TASK OBJECTIVE :: Required from the data below: the exact lines starting at the line containing "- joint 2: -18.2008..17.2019" and ending at the line containing "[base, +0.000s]", with both ends kept and all pictures dropped.

━━━━━ GIVEN RECORDS

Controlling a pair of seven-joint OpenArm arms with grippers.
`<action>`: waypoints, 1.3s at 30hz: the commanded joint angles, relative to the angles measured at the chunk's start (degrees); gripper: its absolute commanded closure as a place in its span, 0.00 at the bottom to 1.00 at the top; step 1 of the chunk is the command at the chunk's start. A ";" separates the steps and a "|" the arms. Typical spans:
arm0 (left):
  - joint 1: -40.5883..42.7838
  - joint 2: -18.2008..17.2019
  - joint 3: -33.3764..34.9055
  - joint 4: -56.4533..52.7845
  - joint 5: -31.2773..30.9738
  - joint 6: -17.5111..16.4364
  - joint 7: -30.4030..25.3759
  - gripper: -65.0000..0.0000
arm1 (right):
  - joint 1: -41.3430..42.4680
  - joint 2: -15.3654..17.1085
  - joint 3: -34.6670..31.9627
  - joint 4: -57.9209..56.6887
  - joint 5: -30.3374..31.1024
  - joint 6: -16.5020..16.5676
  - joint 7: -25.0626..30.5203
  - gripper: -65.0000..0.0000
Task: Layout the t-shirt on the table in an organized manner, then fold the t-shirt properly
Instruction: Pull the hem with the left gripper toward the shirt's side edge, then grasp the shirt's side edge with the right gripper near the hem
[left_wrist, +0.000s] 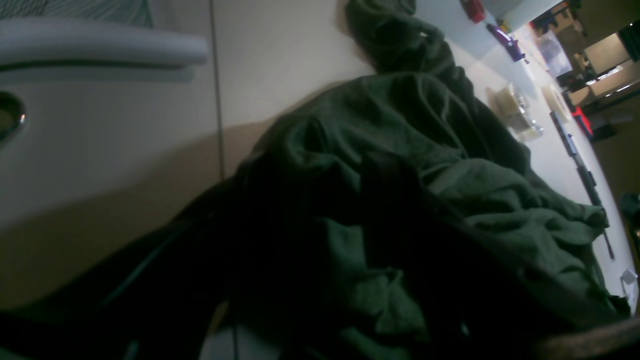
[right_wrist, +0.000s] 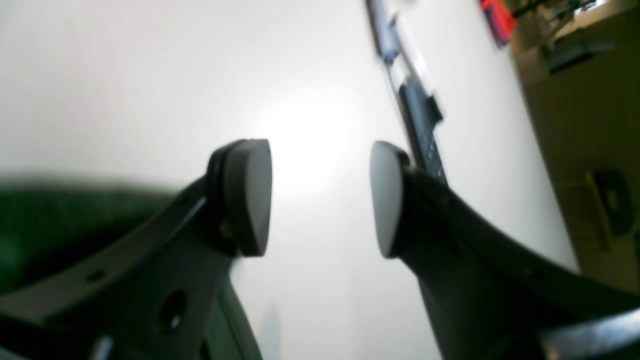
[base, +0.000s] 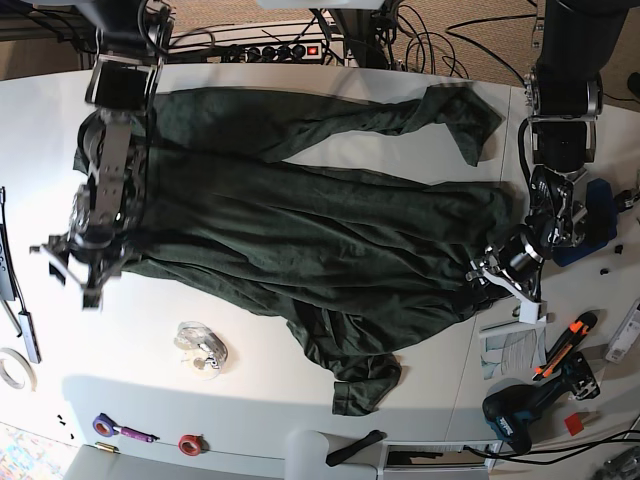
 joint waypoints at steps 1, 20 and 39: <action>-1.73 -0.66 -0.13 1.01 -0.85 -0.73 -1.07 0.55 | 2.64 0.79 0.11 1.03 2.14 2.01 1.46 0.52; -1.70 -0.39 -0.11 1.01 -0.63 -0.73 -1.03 0.55 | 9.73 -0.20 0.00 -20.41 31.47 33.92 -5.88 0.52; -1.49 -0.39 -0.13 1.01 -0.68 -0.73 -0.90 0.55 | 12.13 -0.17 0.00 -19.76 31.50 34.12 2.16 1.00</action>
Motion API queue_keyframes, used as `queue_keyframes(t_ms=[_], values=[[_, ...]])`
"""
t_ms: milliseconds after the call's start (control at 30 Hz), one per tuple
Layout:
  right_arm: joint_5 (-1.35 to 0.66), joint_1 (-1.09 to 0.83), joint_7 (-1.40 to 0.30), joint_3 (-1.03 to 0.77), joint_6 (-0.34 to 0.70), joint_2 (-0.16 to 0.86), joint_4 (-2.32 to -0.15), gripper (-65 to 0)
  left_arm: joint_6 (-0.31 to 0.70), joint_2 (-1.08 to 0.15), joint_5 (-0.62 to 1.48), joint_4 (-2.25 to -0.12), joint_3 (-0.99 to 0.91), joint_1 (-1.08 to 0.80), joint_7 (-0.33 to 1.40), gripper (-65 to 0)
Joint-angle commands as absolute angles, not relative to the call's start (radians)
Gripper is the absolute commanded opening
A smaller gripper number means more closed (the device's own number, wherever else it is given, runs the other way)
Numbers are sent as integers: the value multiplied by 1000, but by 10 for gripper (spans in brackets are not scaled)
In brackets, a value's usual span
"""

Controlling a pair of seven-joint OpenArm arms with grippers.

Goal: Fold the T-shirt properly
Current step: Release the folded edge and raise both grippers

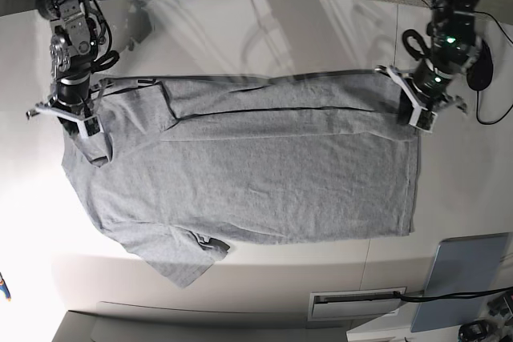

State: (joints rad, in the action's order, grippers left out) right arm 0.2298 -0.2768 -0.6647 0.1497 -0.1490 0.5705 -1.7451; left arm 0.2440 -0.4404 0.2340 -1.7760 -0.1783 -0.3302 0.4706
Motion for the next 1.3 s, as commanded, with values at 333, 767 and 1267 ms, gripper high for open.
queue_keyframes(t_ms=[333, 767, 1267], values=[[105, -274, -663, 52, 19, 511, -1591, -650, 315, -389, 337, -1604, -186, -329, 480, -650], [150, -572, -623, -28, 3, 532, -1724, -650, 312, -430, 231, -1704, -206, -641, 426, -650], [39, -635, -551, -162, 42, 526, -1905, -650, 400, -430, 221, -1818, -241, -739, 418, -650]])
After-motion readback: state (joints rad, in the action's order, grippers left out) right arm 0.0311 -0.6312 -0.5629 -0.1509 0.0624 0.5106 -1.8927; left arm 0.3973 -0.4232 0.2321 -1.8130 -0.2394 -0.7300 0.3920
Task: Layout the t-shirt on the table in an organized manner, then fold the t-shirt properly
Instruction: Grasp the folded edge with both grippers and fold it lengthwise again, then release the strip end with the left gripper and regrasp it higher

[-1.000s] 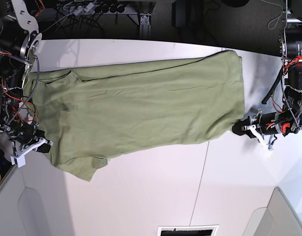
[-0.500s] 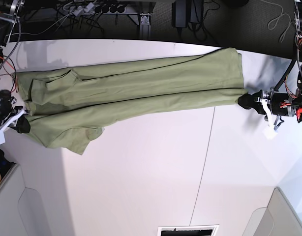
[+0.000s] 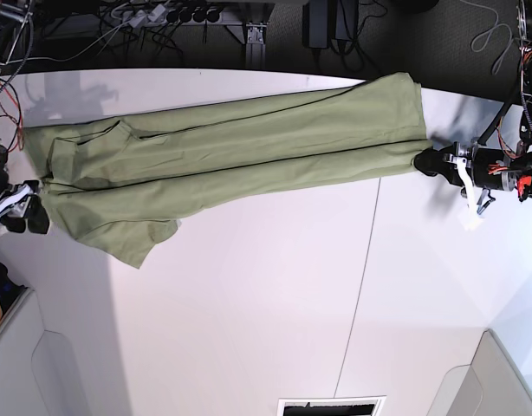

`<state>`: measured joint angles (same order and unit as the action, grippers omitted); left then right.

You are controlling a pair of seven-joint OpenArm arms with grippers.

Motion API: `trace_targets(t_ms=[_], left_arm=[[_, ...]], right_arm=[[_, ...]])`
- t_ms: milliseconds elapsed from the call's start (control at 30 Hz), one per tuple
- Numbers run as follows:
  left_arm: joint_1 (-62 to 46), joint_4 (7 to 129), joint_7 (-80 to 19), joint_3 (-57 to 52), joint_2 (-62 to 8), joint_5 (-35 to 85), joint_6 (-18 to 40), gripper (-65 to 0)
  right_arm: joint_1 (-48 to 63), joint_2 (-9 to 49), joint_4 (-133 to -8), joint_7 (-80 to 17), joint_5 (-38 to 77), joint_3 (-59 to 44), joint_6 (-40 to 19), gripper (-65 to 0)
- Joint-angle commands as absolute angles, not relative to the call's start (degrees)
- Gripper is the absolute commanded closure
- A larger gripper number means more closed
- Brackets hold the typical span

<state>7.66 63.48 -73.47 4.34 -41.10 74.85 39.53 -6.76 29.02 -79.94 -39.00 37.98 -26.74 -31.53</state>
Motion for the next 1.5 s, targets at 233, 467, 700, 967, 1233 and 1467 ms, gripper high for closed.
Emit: trace_targets(t_ms=[233,467,700,967,1233,1467], left_arm=[[8.69,64.23,-73.12,3.95,-42.52,75.61,40.00,0.0],[8.69,64.23,-73.12,3.95,-42.54,75.64,40.00,-0.1],[8.71,64.23,-73.10,3.95,-42.52,75.61,40.00,-2.0],[8.71,64.23,-73.12,3.95,-42.54,75.59,40.00,-2.0],[8.69,64.23,-73.12,3.95,-42.54,75.61,40.00,-2.1],[8.69,64.23,-73.12,3.95,-42.54,75.24,40.00,-3.4]], right_arm=[[-16.60,27.18,-76.84,-34.61,31.29,-22.20,-29.23,-33.5],[-25.12,24.73,-60.05,-28.75,22.41,-7.88,-26.37,-33.5],[-25.85,22.17,-56.99,-28.99,22.48,-0.86,-27.75,-25.0],[-25.82,21.08,-62.11,-36.05,24.23,-1.61,-27.79,0.0],[-18.59,22.11,-78.32,-47.92,32.25,-13.30,-27.94,0.0],[-3.99,23.59,-90.02,-49.15,39.57,-23.22,-30.11,0.0]])
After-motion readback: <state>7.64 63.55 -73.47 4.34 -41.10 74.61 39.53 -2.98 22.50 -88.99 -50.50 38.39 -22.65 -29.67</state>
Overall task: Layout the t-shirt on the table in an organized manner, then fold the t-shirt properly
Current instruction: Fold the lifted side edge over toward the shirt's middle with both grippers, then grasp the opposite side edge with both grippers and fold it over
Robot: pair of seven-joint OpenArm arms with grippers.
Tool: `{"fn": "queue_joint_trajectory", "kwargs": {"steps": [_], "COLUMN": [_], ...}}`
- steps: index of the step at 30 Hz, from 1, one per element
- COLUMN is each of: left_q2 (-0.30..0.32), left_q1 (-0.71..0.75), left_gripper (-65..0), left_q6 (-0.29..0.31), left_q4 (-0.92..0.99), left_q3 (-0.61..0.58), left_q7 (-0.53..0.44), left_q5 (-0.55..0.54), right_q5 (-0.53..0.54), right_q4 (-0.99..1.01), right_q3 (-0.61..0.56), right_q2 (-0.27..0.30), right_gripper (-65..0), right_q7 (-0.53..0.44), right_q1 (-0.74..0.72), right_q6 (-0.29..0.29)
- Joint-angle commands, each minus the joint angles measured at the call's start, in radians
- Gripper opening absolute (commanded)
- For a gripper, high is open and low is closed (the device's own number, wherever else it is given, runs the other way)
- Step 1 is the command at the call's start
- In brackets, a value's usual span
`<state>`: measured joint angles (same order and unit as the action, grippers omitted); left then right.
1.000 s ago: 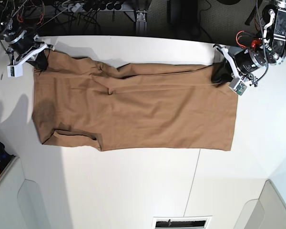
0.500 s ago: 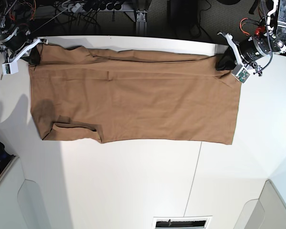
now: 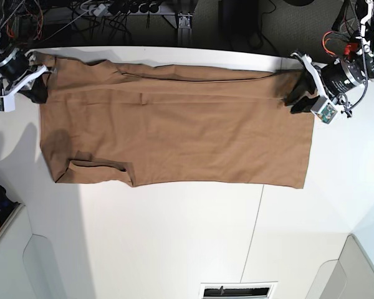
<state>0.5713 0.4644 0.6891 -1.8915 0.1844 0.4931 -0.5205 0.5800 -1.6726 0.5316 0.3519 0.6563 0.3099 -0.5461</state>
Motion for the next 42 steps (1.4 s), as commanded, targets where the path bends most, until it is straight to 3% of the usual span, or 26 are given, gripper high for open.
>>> {"fn": "queue_joint_trajectory", "kwargs": {"steps": [1,4,6,8,11,19,25,36,42], "left_q2": [0.019,0.028,0.033,0.04,0.041,0.041,0.027,-0.057,-0.085], "left_q1": [-0.01,-0.068,-0.128,-0.2,-0.317,-0.649,-0.82,-0.86,-0.861], "left_gripper": [-47.7,-40.8,-32.8,-29.0,-28.9,-28.9,-28.9,-28.9,-28.9], "left_q6": [0.009,0.009,0.009,-0.017,-0.023,-0.023,-0.023,-0.009,-0.012], "left_q4": [-0.017,-0.003,0.028,0.087,0.216,0.656,0.962,1.085,1.096], "left_q3": [0.021,0.038,0.037,0.037,0.036,-0.092,-0.154,-0.154,-0.154], "left_q7": [-0.022,-0.026,-0.025,-0.025,-0.025,-0.018,-0.026,-0.023,-0.025], "left_q5": [-0.024,-0.043,-0.069,-0.098,-0.135,-0.179,-0.179,-0.129,-0.13], "right_q5": [0.014,0.003,-0.019,-0.04,-0.074,-0.144,-0.209,-0.259,-0.227], "right_q4": [-0.018,-0.018,-0.016,-0.008,0.05,0.431,0.637,0.742,0.743], "right_q3": [0.01,0.01,0.01,0.01,0.01,0.009,-0.008,-0.137,-0.152], "right_q2": [0.017,0.017,0.017,0.017,0.017,0.019,0.019,0.016,0.016], "right_gripper": [-60.8,-42.3,-37.4,-37.2,-37.2,-37.2,-37.2,-37.2,-37.2], "right_q7": [-0.02,-0.026,-0.033,-0.035,-0.048,-0.101,-0.135,-0.167,-0.166], "right_q1": [-0.021,-0.084,-0.133,-0.187,-0.279,-0.568,-0.686,-0.697,-0.697], "right_q6": [0.001,0.002,0.006,0.029,0.053,0.053,0.052,0.052,0.031]}}
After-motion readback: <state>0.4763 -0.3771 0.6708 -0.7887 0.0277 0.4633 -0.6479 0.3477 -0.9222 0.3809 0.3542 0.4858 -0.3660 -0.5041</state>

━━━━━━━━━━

EXERCISE SOLUTION ::
  - joint 2: -18.2008..17.2019
  - joint 3: -33.3764..34.9055
  - joint 4: -56.4533..52.7845
  - joint 5: -31.2773..30.9738
  - joint 6: -17.5111..16.4364
  - joint 7: -30.4030..25.3759
  - gripper: -65.0000..0.0000
arm1 (right):
  - joint 1: -41.3430..42.4680
  - joint 2: -15.3654..17.1085
  - joint 3: -34.6670..31.9627
  - joint 4: -57.9209..56.6887
  - joint 5: -30.3374..31.1024
  - joint 6: -16.5020..16.5676
  - joint 7: -25.0626..30.5203
  - gripper: -65.0000..0.0000
Task: Layout the t-shirt on the table in an organized manner, then fold the t-shirt properly
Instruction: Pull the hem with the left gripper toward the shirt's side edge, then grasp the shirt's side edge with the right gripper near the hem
[left_wrist, +0.000s] 
[right_wrist, +0.000s] 
[base, +0.000s] 

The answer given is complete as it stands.